All through the line I saw a mix of state-of-the-art manufacturing and old-fashioned artisan skill. I later met four men in a closed off room who were busy test firing semi-automatic and bolt-action rifles to make certain they were flawless.

As we toured, Beaulieu talked about how guns used to be made and how they are made now. Savage Arms used to have just one design engineer, but now there are rooms loaded with them. They used to use draft boards, but now they use SolidWorks and other software to design new features and to completely design new firearms before using 3D printers and other technology to create prototypes. So much has changed, but so much is the same.Maybe it wouldn’t change what she says, but at least these real people who make freedom’s tools would be there, somewhere deep in the back of her mind.

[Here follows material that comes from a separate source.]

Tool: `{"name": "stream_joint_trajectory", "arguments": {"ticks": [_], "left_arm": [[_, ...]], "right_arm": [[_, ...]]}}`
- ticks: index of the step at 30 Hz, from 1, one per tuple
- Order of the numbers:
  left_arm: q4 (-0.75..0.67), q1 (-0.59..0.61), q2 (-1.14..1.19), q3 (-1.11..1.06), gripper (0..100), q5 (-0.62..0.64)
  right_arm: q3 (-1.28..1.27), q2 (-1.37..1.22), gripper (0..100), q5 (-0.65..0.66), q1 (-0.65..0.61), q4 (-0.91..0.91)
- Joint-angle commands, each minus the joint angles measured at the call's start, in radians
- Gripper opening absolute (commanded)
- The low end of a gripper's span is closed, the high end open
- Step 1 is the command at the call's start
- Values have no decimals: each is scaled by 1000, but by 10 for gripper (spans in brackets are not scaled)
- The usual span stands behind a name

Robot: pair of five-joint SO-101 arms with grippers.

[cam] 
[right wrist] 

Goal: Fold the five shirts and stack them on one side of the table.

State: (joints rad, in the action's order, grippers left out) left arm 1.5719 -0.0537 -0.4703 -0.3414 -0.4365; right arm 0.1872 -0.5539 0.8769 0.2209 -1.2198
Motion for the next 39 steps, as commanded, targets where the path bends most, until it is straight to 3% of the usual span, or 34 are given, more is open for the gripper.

In one room we find a woman who began in 1973, working with the men on the factory floor. She said, “I was wearing heels and a dress when they took me out onto the factory floor to see if I thought I could work there. Men’s heads turned and machines stopped. But I was back the next day. I drove forklifts and ran machines and did it all.” She is now the special sales coordinator. She answers the phone when someone wants to special order a gun. When they want a particular barrel or stock or even a caliber Savage doesn’t commercially produce, she figures out if they can do it or not. If it’s possible, she’ll put together a work order and the gun will be made.

Later I met another lady who began working on the shop floor with all of the men in the 1970s. While she was covered in grease she met an engineer at Savage and thought, I can do that. She went back to school and got an engineering degree. She is now an engineer for the company. No, these aren’t the people Clinton thinks they are.

After the tour, Beaulieu turned back to the factory floor, shrugged, and gestured with his right thumb as he said, “That’s America.”

I thought, Yeah, it is a critical part of America.

And sure it’s just a wild idea, but wouldn’t it be great if Hillary Clinton really met these people? Maybe it wouldn’t change what she says, but at least these real people who make freedom’s tools would be there, somewhere deep in the back of her mind.